>>>

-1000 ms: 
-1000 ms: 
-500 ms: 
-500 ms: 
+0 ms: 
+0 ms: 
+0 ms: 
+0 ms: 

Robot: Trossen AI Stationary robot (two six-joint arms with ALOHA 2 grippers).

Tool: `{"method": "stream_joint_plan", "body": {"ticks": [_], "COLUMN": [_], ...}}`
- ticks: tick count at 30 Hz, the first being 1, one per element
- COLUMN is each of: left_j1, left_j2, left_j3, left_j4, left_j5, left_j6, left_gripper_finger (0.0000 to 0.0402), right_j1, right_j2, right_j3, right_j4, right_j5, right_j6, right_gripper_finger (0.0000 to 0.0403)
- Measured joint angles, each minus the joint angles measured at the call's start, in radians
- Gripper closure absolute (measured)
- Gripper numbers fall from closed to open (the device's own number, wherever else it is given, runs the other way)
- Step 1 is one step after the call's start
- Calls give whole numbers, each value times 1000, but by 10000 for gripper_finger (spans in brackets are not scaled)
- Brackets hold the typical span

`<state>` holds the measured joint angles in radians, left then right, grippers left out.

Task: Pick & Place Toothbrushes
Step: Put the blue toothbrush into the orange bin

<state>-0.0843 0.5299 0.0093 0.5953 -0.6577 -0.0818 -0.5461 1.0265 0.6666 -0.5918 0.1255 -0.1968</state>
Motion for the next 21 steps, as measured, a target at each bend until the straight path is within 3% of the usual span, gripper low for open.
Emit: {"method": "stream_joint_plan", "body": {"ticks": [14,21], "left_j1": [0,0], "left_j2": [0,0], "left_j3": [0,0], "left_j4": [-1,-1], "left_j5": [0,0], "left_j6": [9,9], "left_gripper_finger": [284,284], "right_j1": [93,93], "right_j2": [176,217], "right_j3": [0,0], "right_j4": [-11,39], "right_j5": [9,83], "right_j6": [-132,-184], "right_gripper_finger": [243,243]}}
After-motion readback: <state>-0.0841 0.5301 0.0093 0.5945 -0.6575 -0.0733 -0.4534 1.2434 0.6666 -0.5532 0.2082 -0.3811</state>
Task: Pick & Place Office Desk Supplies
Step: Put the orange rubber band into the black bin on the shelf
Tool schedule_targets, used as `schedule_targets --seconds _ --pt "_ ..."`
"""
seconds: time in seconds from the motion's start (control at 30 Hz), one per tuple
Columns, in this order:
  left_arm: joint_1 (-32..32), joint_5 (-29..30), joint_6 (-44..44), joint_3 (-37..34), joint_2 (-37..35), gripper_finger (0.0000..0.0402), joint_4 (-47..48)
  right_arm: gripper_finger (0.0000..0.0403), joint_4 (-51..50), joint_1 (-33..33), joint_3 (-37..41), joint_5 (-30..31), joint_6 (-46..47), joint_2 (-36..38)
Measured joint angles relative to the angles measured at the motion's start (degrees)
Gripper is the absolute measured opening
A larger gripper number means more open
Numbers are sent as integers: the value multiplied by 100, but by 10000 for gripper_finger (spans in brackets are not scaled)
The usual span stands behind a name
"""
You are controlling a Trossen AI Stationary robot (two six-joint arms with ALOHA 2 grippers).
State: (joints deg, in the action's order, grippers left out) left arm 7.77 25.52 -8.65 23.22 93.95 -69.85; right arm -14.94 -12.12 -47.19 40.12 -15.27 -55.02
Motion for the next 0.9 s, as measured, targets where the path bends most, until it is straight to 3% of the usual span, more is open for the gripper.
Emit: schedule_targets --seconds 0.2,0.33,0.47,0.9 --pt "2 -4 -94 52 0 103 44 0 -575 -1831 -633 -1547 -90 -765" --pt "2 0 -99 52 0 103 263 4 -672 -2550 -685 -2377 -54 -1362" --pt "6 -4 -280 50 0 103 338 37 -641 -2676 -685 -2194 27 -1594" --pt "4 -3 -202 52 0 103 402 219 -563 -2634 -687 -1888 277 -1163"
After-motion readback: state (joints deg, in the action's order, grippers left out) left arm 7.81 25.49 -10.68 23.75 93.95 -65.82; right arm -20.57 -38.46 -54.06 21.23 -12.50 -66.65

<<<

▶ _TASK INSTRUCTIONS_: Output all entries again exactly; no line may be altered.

▶ _RESULT_:
-1000 ms: 
-1000 ms: 
-500 ms: 
-500 ms: 
+0 ms: 
+0 ms: 
+0 ms: 
+0 ms: 

Robot: Trossen AI Stationary robot (two six-joint arms with ALOHA 2 grippers).

Tool: `{"method": "stream_joint_plan", "body": {"ticks": [_], "COLUMN": [_], ...}}`
- ticks: tick count at 30 Hz, the first being 1, one per element
- COLUMN is each of: left_j1, left_j2, left_j3, left_j4, left_j5, left_j6, left_gripper_finger (0.0000 to 0.0402), right_j1, right_j2, right_j3, right_j4, right_j5, right_j6, right_gripper_finger (0.0000 to 0.0403)
- Measured joint angles, each minus the joint angles measured at the call's start, in radians
- Gripper closure absolute (measured)
- Gripper numbers fall from closed to open (the device's own number, wherever else it is given, runs the other way)
- Step 1 is one step after the call's start
- Calls give whole numbers, each value times 1000, but by 10000 for gripper_finger (spans in brackets are not scaled)
- Brackets hold the typical span

`<state>` holds the measured joint angles in radians, left then right, grippers left out.

Task: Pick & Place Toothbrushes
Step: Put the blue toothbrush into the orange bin

<state>-0.0843 0.5299 0.0093 0.5953 -0.6577 -0.0818 -0.5461 1.0265 0.6666 -0.5918 0.1255 -0.1968</state>
Motion for the next 21 steps, as measured, a target at each bend until the straight path is within 3% of the usual span, gripper low for open.
Emit: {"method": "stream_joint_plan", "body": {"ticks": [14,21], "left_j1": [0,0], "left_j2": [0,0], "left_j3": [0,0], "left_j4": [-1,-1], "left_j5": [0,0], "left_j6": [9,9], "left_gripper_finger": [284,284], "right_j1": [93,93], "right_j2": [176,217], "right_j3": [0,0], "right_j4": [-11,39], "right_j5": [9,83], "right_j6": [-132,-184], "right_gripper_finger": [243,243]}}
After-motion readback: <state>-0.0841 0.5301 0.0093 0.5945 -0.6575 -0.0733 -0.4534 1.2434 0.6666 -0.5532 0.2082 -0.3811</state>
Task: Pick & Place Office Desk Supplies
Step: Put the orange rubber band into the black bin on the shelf
Tool schedule_targets, used as `schedule_targets --seconds _ --pt "_ ..."`
"""
seconds: time in seconds from the motion's start (control at 30 Hz), one per tuple
Columns, in this order:
  left_arm: joint_1 (-32..32), joint_5 (-29..30), joint_6 (-44..44), joint_3 (-37..34), joint_2 (-37..35), gripper_finger (0.0000..0.0402), joint_4 (-47..48)
  right_arm: gripper_finger (0.0000..0.0403), joint_4 (-51..50), joint_1 (-33..33), joint_3 (-37..41), joint_5 (-30..31), joint_6 (-46..47), joint_2 (-36..38)
Measured joint angles relative to the angles measured at the motion's start (degrees)
Gripper is the absolute measured opening
A larger gripper number means more open
Numbers are sent as integers: the value multiplied by 100, but by 10000 for gripper_finger (spans in brackets are not scaled)
The usual span stands behind a name
"""
You are controlling a Trossen AI Stationary robot (two six-joint arms with ALOHA 2 grippers).
State: (joints deg, in the action's order, grippers left out) left arm 7.77 25.52 -8.65 23.22 93.95 -69.85; right arm -14.94 -12.12 -47.19 40.12 -15.27 -55.02
Motion for the next 0.9 s, as measured, targets where the path bends most, until it is straight to 3% of the usual span, more is open for the gripper.
Emit: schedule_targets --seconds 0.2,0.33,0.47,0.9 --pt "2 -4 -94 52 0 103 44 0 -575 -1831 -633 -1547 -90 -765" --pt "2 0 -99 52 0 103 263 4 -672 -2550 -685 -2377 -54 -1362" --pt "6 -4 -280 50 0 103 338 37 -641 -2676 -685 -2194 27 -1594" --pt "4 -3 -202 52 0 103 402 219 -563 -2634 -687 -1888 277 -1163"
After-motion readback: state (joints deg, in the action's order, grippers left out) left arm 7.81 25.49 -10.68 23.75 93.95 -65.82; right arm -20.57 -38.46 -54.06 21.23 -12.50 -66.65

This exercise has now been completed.